GOAL OF THE EXERCISE:
Your task is to copy each line of the material that holds the word "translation".

..........

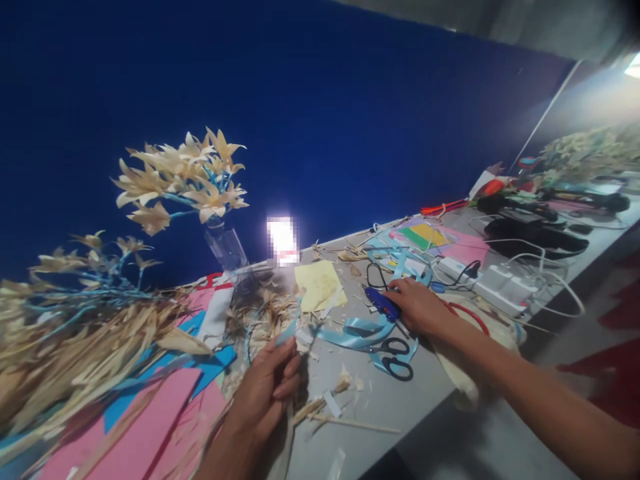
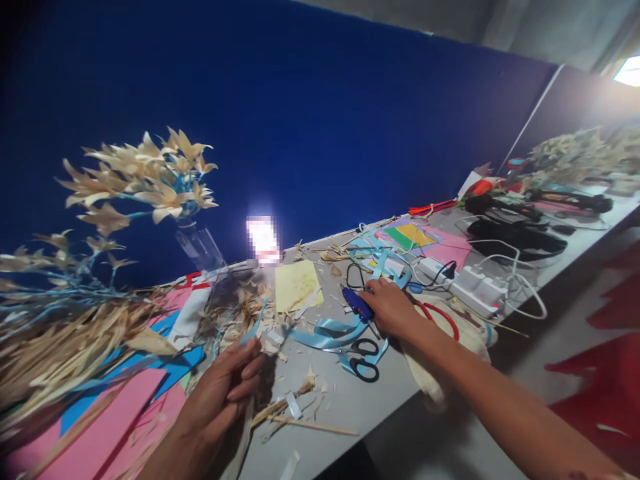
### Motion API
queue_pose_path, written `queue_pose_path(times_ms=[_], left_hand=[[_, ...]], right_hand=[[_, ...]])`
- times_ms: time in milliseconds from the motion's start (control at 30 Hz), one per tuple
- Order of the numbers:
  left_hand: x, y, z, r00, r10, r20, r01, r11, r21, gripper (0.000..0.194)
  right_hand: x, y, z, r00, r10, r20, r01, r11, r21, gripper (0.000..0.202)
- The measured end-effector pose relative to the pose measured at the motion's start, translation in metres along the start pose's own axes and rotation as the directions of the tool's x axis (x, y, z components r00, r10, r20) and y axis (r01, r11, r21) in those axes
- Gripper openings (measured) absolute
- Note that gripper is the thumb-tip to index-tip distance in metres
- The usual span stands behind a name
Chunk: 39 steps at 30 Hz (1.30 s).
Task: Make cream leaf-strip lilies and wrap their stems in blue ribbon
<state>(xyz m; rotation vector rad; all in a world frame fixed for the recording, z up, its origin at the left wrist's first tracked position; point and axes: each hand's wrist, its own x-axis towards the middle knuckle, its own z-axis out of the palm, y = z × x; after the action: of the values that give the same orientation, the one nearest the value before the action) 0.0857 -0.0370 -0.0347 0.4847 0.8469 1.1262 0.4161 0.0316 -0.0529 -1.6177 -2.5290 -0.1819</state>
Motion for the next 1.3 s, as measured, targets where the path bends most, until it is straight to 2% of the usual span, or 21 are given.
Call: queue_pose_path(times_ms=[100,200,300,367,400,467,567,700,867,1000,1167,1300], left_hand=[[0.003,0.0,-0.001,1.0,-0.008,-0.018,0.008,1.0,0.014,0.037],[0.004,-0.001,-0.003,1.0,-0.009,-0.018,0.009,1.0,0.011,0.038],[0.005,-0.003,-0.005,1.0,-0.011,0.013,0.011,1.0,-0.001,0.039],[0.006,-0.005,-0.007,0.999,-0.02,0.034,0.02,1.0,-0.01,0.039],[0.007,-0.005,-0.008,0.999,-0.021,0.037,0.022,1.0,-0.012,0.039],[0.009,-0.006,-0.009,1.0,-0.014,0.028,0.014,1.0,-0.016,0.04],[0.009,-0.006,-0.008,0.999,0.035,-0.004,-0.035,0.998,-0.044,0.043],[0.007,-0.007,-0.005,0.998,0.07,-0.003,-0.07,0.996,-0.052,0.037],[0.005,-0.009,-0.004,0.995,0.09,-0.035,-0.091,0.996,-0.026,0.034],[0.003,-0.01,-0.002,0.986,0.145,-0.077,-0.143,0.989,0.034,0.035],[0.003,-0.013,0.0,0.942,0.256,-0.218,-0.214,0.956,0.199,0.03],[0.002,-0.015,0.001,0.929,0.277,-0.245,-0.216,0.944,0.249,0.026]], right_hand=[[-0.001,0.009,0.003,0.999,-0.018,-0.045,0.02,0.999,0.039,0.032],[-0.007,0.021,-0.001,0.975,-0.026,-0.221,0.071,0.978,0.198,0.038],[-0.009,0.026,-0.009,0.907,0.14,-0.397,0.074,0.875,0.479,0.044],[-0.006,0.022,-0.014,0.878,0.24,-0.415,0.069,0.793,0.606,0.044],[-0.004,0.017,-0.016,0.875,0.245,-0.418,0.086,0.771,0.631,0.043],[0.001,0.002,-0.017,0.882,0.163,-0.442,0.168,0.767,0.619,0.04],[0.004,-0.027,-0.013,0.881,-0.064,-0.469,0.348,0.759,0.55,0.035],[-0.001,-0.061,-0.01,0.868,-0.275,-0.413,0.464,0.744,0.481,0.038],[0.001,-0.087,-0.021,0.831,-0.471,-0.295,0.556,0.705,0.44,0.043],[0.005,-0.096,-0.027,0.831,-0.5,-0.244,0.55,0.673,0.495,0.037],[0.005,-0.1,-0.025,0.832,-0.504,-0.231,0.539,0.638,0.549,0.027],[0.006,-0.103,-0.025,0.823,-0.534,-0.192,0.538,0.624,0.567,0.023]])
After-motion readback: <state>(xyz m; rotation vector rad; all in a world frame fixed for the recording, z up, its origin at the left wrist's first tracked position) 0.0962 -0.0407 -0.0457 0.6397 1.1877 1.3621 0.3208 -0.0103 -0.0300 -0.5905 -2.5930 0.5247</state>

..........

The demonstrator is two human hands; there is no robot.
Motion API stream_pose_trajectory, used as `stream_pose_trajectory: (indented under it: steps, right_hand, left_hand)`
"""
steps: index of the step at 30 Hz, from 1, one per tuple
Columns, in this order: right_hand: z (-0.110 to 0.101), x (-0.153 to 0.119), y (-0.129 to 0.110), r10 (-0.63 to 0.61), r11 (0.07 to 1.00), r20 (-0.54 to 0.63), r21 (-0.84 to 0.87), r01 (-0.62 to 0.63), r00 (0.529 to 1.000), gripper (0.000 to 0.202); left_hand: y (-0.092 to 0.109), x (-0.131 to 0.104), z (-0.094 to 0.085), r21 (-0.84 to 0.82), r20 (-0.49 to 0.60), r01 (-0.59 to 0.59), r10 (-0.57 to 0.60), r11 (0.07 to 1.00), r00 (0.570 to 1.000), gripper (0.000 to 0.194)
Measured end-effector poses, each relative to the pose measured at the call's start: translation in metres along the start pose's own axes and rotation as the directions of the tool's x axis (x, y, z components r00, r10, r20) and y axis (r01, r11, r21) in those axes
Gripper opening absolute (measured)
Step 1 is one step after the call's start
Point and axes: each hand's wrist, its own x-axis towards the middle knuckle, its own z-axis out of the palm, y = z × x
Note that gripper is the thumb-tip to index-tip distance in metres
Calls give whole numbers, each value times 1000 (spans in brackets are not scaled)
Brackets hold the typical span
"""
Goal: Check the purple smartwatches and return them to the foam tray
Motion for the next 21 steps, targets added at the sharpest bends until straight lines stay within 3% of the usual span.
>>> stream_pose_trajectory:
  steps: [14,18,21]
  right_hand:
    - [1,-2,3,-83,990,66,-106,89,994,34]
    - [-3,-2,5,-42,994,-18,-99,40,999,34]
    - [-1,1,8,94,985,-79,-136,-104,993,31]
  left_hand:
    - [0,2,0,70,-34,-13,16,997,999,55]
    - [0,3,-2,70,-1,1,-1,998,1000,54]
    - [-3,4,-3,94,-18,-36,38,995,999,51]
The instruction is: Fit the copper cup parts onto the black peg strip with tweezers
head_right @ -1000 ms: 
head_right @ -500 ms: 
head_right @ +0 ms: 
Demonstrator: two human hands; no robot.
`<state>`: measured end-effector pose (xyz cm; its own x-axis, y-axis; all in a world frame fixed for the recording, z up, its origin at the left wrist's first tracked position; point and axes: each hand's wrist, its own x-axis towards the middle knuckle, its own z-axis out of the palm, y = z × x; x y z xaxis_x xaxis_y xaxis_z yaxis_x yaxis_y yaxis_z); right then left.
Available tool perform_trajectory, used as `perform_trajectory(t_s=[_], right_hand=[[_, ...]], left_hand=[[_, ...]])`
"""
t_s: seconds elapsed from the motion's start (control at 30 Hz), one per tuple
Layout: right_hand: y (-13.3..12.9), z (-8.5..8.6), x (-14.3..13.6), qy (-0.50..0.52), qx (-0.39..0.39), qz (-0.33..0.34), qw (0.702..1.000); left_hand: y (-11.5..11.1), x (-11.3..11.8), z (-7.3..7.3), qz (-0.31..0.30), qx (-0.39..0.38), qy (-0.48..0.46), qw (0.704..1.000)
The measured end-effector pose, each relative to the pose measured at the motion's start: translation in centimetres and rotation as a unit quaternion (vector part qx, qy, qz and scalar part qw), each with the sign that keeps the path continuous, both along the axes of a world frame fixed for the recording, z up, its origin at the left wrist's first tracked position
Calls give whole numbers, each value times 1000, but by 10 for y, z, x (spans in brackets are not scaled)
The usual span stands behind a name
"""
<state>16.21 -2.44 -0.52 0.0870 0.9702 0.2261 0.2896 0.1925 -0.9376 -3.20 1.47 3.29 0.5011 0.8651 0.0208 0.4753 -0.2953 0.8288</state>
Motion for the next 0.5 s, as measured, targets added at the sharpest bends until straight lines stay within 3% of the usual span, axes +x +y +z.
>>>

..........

RESPONSE TO THE EXERCISE:
- The measured end-effector pose relative to the pose measured at the motion's start, translation in metres along the start pose's own axes and rotation as the directions of the tool's x axis (x, y, z components r00, r10, r20) and y axis (r01, r11, r21) in those axes
Measured end-effector poses, each relative to the pose measured at the call's start: translation in metres along the start pose's own axes and rotation as the directions of the tool's x axis (x, y, z components r00, r10, r20) and y axis (r01, r11, r21) in those axes
The measured end-effector pose, each relative to the pose measured at the motion's start: translation in centimetres and rotation as a unit quaternion (vector part qx, qy, qz and scalar part qw), each with the sign that keeps the path continuous, both along the axes of a world frame fixed for the recording, z up, its origin at the left wrist's first tracked position

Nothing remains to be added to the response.